It’s hard to believe that it’s almost been 8 months since my little angels made their grand entrance into this world. To say that it’s been a dramatically life-changing event would still be an understatement. Waking up rested, late nights with friends and free time are all mostly a thing of the past. It’s been an adventure becoming ‘mommy’ with a squishy body, accepting this new role as the coordinator of two little human lives and finding joy in doing it. Change is hard and boy, has life changed. Just because I’m head over heels in love with these boys, doesn’t always make the change easier like people lie and say it does. Over the past month or so, I’ve really found some tricks to accepting and loving this change and being the best mommy I can be… until the boys start talking. Then, I’ll need to find something new to help me, most likely hard liquor.
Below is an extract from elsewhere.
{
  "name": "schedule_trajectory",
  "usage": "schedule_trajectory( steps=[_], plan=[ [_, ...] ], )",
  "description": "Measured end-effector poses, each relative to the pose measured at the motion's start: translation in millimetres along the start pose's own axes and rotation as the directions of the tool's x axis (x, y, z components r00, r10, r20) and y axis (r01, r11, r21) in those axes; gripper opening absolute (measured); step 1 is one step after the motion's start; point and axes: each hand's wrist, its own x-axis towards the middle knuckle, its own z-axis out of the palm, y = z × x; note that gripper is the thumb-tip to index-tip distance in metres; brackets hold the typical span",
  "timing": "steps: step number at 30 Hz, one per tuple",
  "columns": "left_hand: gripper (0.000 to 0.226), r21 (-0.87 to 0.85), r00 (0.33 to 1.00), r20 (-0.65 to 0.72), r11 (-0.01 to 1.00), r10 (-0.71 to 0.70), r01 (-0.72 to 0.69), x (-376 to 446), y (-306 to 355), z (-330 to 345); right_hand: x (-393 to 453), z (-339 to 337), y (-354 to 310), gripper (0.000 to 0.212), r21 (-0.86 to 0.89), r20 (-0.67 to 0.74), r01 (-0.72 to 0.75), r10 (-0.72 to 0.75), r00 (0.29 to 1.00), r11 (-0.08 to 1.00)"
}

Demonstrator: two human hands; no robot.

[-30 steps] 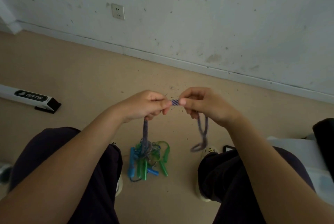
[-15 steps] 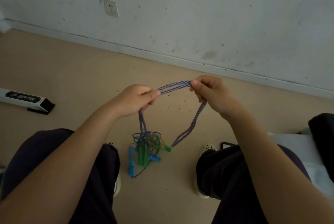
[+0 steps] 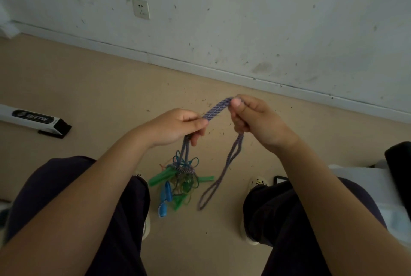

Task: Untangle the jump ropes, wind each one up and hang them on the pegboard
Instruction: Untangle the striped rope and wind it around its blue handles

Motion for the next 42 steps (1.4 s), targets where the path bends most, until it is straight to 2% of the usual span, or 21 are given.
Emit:
schedule_trajectory(
  steps=[2,5,9,12,14,15,18,21,23,25,27,29,31,34,37,40,42],
  plan=[
    [0.039,0.143,0.994,0.049,0.986,-0.098,0.090,1,-8,-4,1,-9,-1,0.031,0.005,-0.113,0.021,-0.021,0.993,1.000],
    [0.042,0.121,0.996,0.003,0.988,-0.092,0.091,-1,-11,-10,-2,-25,-5,0.032,-0.114,-0.153,-0.032,0.014,0.988,0.993],
    [0.041,0.025,1.000,-0.015,0.999,0.020,-0.020,-5,0,0,-8,-20,-8,0.039,-0.219,0.014,-0.094,0.100,0.995,0.971],
    [0.035,-0.031,0.996,0.005,0.995,0.090,-0.090,-5,5,11,-9,-3,-6,0.038,-0.332,0.221,-0.154,0.236,0.946,0.931],
    [0.025,-0.058,0.994,0.028,0.993,0.108,-0.106,-5,6,10,-9,3,-6,0.038,-0.321,0.305,-0.166,0.268,0.914,0.932],
    [0.019,-0.071,0.993,0.048,0.992,0.108,-0.104,-4,6,9,-8,4,-6,0.037,-0.268,0.304,-0.159,0.240,0.922,0.950],
    [0.010,-0.006,0.991,0.132,1.000,0.022,-0.021,-1,0,4,-6,-1,-5,0.036,-0.121,0.180,-0.086,0.107,0.978,0.989],
    [0.014,0.298,0.964,0.196,0.948,-0.178,0.114,0,-10,-7,-4,-10,-5,0.035,-0.019,-0.015,-0.024,0.024,1.000,1.000],
    [0.016,0.366,0.964,0.146,0.917,-0.224,0.157,-1,-15,-13,-3,-19,-8,0.037,-0.081,-0.169,0.003,-0.017,0.986,0.997],
    [0.018,0.287,0.985,0.037,0.946,-0.169,0.151,0,-17,-15,-5,-26,-12,0.034,-0.206,-0.251,-0.009,-0.044,0.967,0.979],
    [0.016,0.202,0.993,-0.040,0.972,-0.112,0.117,-1,-13,-11,-7,-28,-13,0.027,-0.242,-0.211,-0.037,-0.015,0.977,0.970],
    [0.013,0.146,0.994,-0.086,0.986,-0.065,0.078,-1,-7,-4,-8,-21,-12,0.030,-0.244,-0.105,-0.081,0.057,0.993,0.966],
    [0.014,0.082,0.993,-0.117,0.996,-0.021,0.031,-1,-1,3,-7,-8,-8,0.039,-0.310,-0.002,-0.136,0.143,0.990,0.941],
    [0.012,0.002,0.990,-0.134,0.999,0.040,-0.040,0,1,7,-3,8,-3,0.032,-0.422,0.105,-0.137,0.198,0.975,0.896],
    [0.005,-0.024,0.994,-0.102,0.998,0.050,-0.053,3,1,7,0,11,-4,0.026,-0.339,0.041,-0.070,0.088,0.995,0.938],
    [0.005,0.064,0.999,-0.051,0.998,0.016,-0.013,5,3,6,2,11,-1,0.024,-0.215,-0.042,0.015,-0.024,0.999,0.977],
    [0.004,0.082,0.997,-0.081,0.997,0.013,-0.006,6,3,7,4,11,2,0.023,-0.211,-0.086,0.040,-0.059,0.995,0.977]
  ],
)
This is one of the newer things I’ve come across thanks to my youngest brother (who I’m convinced will take over the world at some point). I resisted for a long time because who the hell has time to work on themselves when their are two babies to care for? I finally gave in to some TED talks online (https://www.ted.com/talks) about parenting and ended up listening to them for a solid hour, totally pumped about this journey of motherhood which if you know me, is really saying something. There’s something about hearing other people be successful that makes you think ‘You know what, I can do that too’ and makes you WANT to do it. I’ve been working in a lot of different areas in my life, not just mommying. Work, wife-life, fitness, finances, diets – you can find tools to succeed in it all. What’s a better way to create a good environment for your kids than by starting with yourself? For best results, take 10-20 minutes in the morning EVERY SINGLE DAY to read or listen to some self-development in whatever area you are looking to improve your life to help motivate you for the day. I just finished “The Compound Effect” by Darren Hardy and I HIGHLY recommend it. Motivation is like showering, do it daily or the results wear off. Or every couple of days, no judgement here…
Listen, some days are going to be better than others. Some days, your kids are going to giggle and smile all day and you’ll wonder why you didn’t do this sooner but most days, they are going to blow out all of their diapers and scream because they don’t want to be put down and on those days while you’re wondering why you did this at all, you are going to need some extra love in the form of a (large) glass of wine. My personal favorite is Bartenura Moscato. Most people want to punch me for loving moscato because it’s not ‘real wine’ but it’s like dessert in a bottle to me and I freakin love it. Always have a couple of bottles of your favorite mommy juice around, just in case you actually find time to enjoy some!
This is by far, the hardest one for me. It takes constant practice and I’m far from good at it.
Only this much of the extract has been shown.